Adidas sees high single digit sales growth in 2025
Operating profit target of 1.7-1.8 bln euros disappoints
Executives call guidance "conservative", shares recover
Adidas sold last pair of Yeezys in Q4
Updates share price, guidance comment in paragraph 2, adds CEO quote in paragraph 7, adds tariffs in paragraphs 5,6
By Helen Reid and Linda Pasquini
HERZOGENAURACH, Germany, March 5 (Reuters) - Germany's Adidas ADSGn.DE forecast a lower than expected operating profit for 2025, anticipating sales growth will slow slightly from a strong 2024, and flagged increased volatility due in part to U.S. tariffs.

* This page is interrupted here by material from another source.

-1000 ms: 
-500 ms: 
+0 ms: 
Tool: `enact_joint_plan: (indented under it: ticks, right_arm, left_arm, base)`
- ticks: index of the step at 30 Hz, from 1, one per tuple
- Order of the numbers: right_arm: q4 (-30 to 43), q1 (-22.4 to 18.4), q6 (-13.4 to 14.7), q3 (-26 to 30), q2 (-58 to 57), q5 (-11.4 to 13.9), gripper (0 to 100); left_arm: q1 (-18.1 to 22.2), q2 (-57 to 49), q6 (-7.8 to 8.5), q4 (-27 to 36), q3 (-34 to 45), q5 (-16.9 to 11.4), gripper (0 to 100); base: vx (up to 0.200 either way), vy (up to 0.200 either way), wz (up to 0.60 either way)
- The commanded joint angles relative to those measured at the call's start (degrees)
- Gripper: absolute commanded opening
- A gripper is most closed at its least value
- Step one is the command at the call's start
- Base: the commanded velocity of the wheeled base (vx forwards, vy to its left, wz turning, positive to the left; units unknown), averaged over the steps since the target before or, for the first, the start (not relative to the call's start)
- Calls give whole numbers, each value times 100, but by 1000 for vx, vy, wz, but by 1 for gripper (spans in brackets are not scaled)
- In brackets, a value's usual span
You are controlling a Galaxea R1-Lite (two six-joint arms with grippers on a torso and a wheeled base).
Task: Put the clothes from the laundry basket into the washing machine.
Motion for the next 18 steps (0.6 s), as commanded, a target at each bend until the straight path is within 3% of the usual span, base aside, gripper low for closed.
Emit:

CEO Bjorn Gulden called the guidance conservative and said the company's ambition was higher, however, helping shares recover to trade up around 1% after early losses. Adidas, which has been gaining market share while main rival Nike struggles, has repeatedly delivered stronger results than it has forecast.
Adidas said it should reach between 1.7 billion euros and 1.8 billion euros ($1.8 billion and $1.9 billion) operating profit in 2025, lower than the 2.1 billion euros analysts had expected.
Gulden, who has led a successful turnaround at Adidas since the end of its Yeezy collaboration with rapper Ye, noted risks to consumer demand.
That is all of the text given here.